With over 60% of the world’s population living in Asia, (PriceWaterhouseCoopers 2009,http://www.pwc.be/en/pharma/The-changing-dynamics-of-pharma-outsourcing-in-Asia.pdf) one of the main reasons that trials enroll quickly is the sheer number of available patients. However, there are several other important factors that should not be overlooked.
- Patients in Asia often have fewer healthcare options than in the West, making clinical trials an attractive source of affordable care.
- The growing influence of Western culture means that an increasing number people in Asia are suffering from heavily researched conditions, such as diabetes, cardiovascular disease, and cancer.
- With fewer clinical trials enrolling, there is less competition for patients in a particular therapeutic area.
- As qualified trial sites tend to be in large, urban hospitals, the number of eligible patients at each site is higher than in the West.
- Doctors are revered in many Asian cultures, making patients in Asia more likely than their Western counterparts to follow a physician’s advice to enroll in a trial.
While regulatory timelines historically have been a significant hurdle when starting clinical trials, the median time for regulatory approval has decreased drastically in many Asian countries over the last decade. This improvement is particularly pronounced in some of the smaller countries in Southeast Asia, where governments have identified medical science as a key area for economic growth. For example, regulatory approval of a clinical trial usually takes less than 2 months in Singapore, Malaysia, the Philippines, and Indonesia. (Wong 2008, http://www.diahome.org/productfiles/8357/diaj_28111.pdf)

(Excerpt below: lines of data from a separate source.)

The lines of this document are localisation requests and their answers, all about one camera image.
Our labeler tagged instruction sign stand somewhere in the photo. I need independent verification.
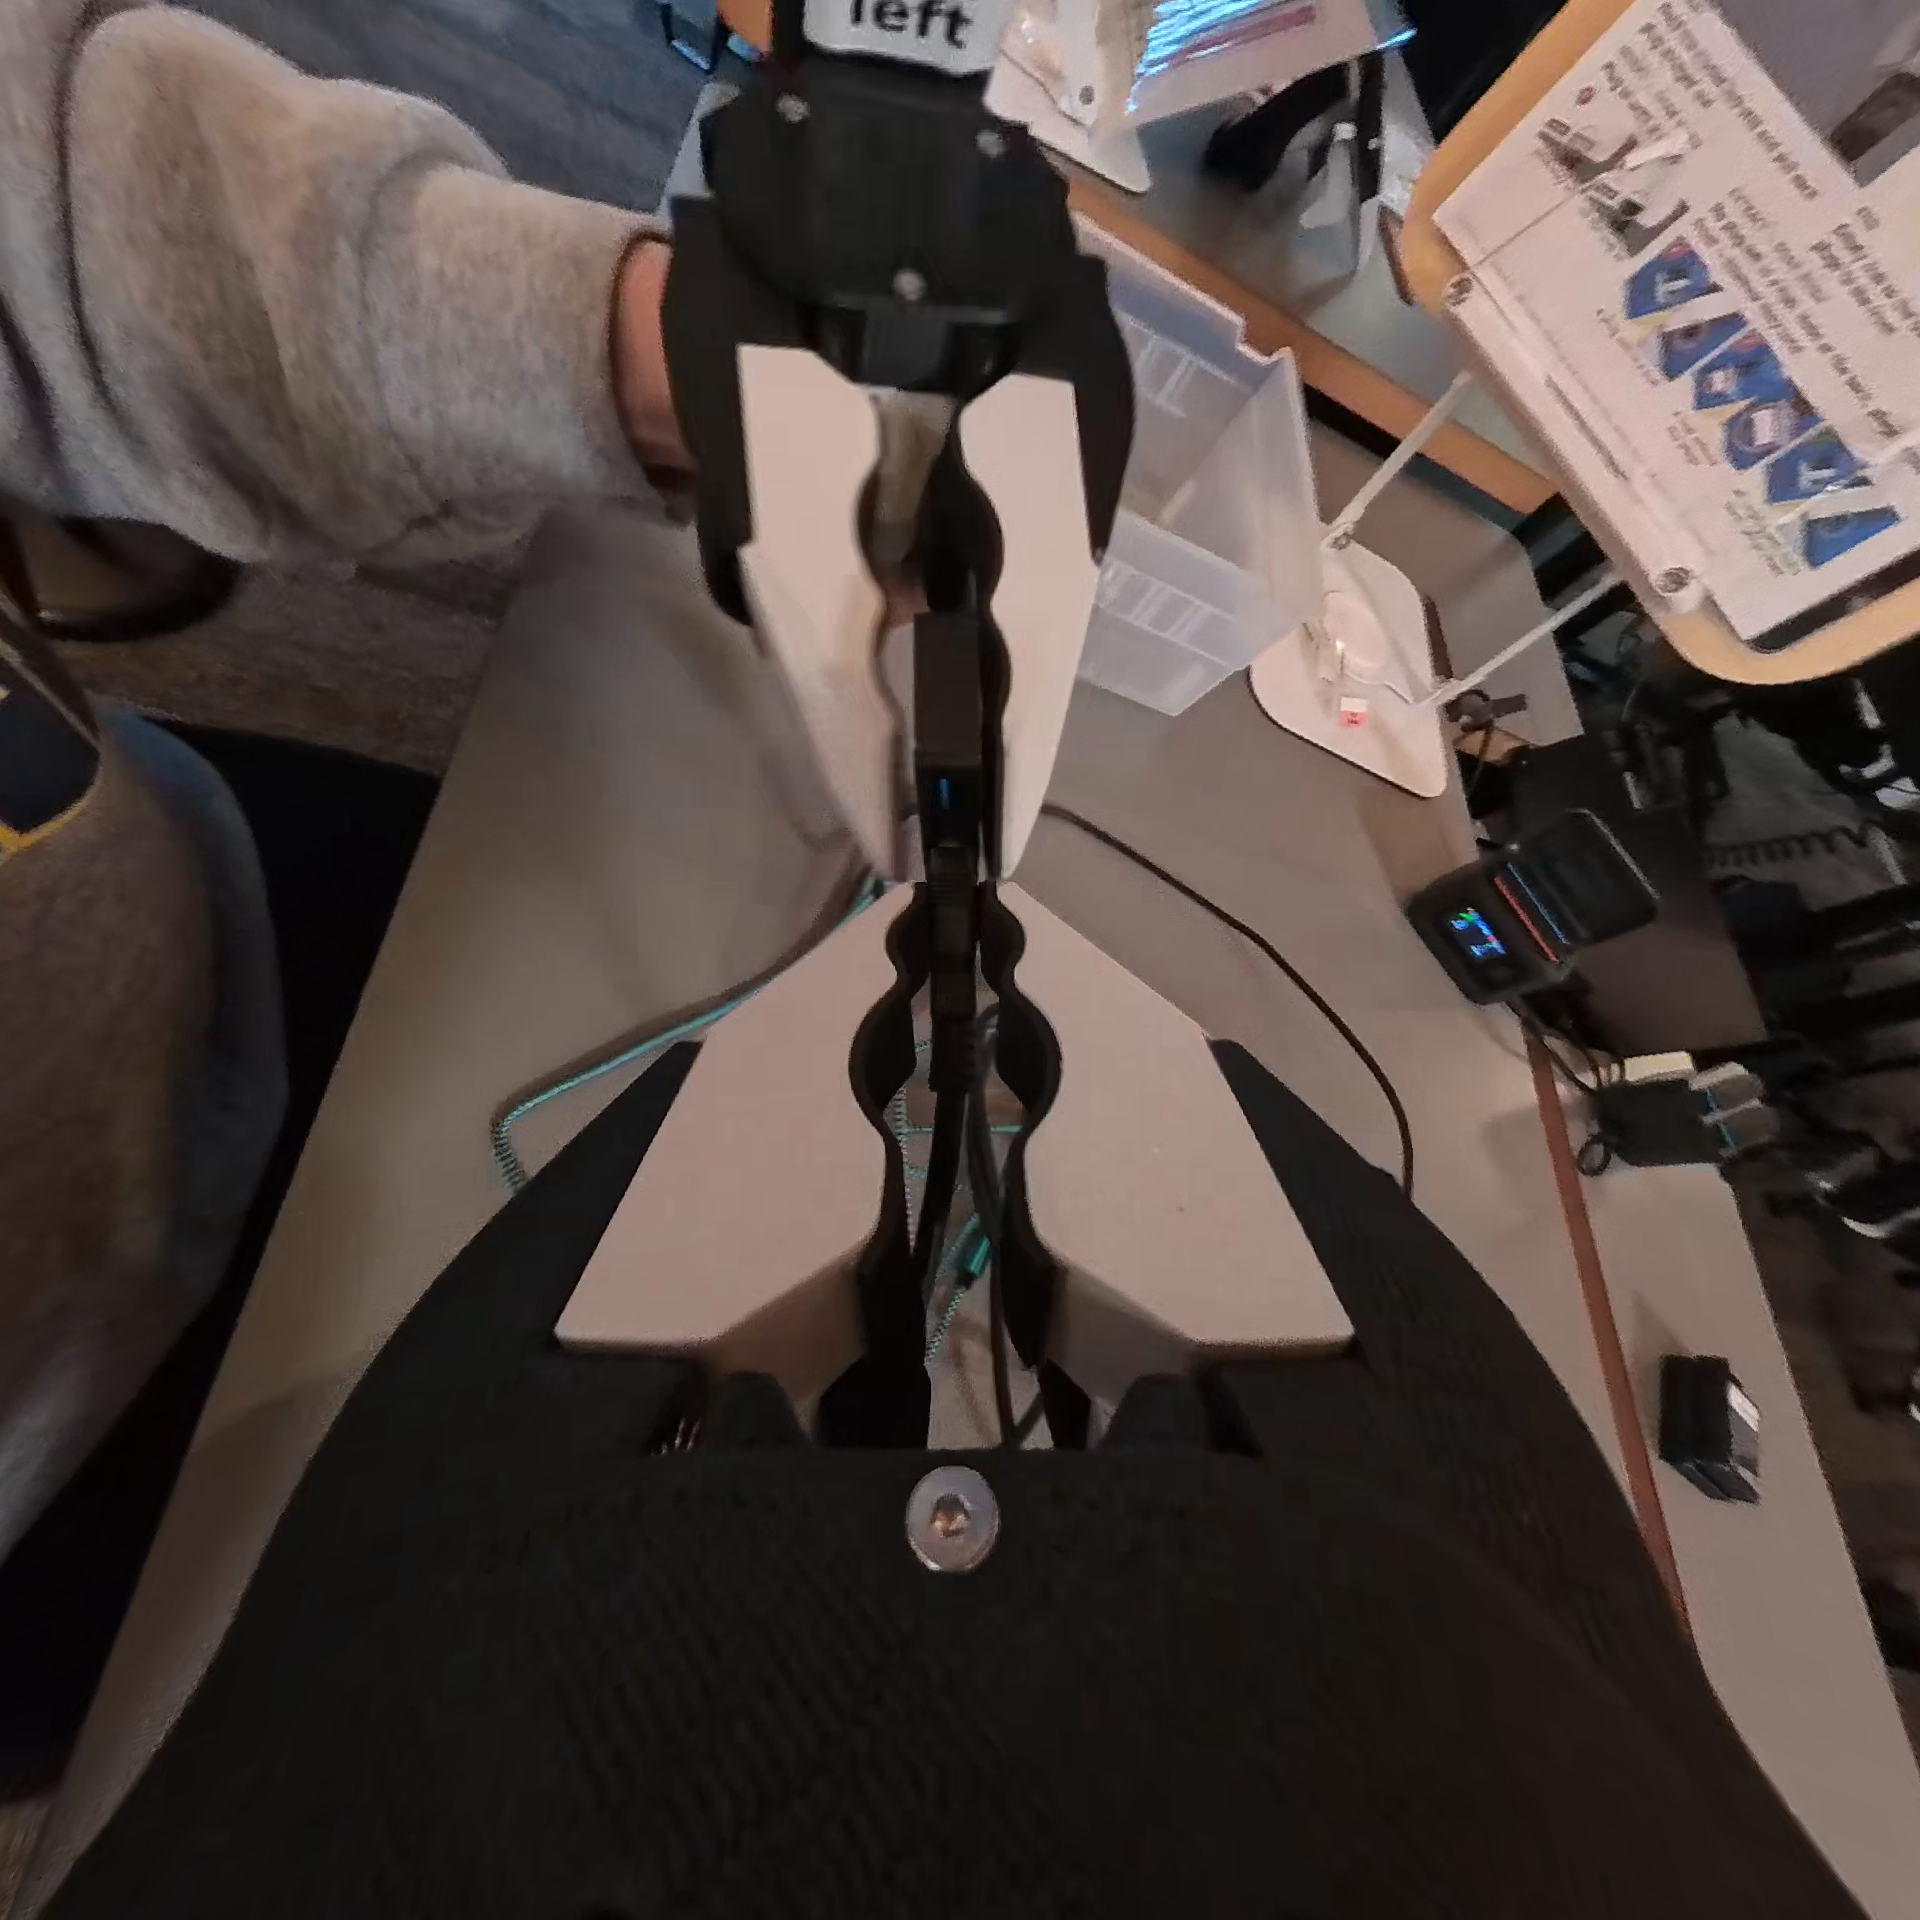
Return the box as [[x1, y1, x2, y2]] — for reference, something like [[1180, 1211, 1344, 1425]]
[[1249, 0, 1920, 800]]

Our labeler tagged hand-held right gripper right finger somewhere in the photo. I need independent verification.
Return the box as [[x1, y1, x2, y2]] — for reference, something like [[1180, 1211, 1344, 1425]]
[[980, 882, 1362, 1448]]

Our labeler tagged person's left forearm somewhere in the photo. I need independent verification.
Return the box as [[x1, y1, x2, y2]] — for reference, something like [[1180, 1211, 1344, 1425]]
[[0, 0, 678, 724]]

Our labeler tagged small white red-tagged item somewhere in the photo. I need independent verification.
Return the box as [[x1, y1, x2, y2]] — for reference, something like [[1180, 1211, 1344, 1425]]
[[1308, 596, 1386, 733]]

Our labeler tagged clear plastic bin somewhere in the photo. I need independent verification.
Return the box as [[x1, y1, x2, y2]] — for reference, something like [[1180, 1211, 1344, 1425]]
[[1067, 210, 1324, 719]]

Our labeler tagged black charging case with screen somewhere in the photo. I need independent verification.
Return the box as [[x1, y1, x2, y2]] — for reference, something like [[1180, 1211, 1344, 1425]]
[[1405, 809, 1662, 1008]]

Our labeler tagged thin black cable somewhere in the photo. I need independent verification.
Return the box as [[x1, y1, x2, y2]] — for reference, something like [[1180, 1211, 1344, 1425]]
[[1036, 801, 1417, 1202]]

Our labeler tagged black battery charger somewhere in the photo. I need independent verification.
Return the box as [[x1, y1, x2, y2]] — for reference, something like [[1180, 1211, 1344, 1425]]
[[1589, 1051, 1775, 1173]]

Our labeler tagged black battery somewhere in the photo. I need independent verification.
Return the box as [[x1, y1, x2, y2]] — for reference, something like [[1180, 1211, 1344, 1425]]
[[1657, 1352, 1769, 1504]]

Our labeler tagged person's left hand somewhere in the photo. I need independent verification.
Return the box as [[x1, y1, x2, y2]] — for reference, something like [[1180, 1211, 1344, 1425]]
[[615, 237, 704, 485]]

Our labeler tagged wood-edged side table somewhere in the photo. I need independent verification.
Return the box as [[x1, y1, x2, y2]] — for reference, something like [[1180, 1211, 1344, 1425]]
[[1036, 142, 1563, 515]]

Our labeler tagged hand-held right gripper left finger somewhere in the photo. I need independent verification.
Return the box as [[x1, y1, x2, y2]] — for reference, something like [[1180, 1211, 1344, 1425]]
[[553, 882, 937, 1448]]

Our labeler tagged black usb hub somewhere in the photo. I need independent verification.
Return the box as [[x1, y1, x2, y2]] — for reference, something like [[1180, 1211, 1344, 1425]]
[[910, 603, 1002, 904]]

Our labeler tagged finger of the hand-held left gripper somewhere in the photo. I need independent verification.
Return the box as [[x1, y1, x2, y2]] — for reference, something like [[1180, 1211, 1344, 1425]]
[[736, 342, 922, 882], [937, 374, 1103, 876]]

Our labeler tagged white stand with plastic bags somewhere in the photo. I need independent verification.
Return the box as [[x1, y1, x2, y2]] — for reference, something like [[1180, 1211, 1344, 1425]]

In contrast, regulatory timelines tend to be longer in the larger Asian countries, with approvals requiring approximately 9 months in India and 12 months in China. (PriceWaterhouseCoopers 2009,http://www.pwc.be/en/pharma/The-changing-dynamics-of-pharma-outsourcing-in-Asia.pdf) Fortunately, the regulatory delays can be somewhat offset by the huge treatment-naïve populations in these areas. Faster start-up times are a key reason to conduct clinical trials in Asia. Understanding why this difference occurs allows sponsors to further streamline processes in this large “pharmerging” market.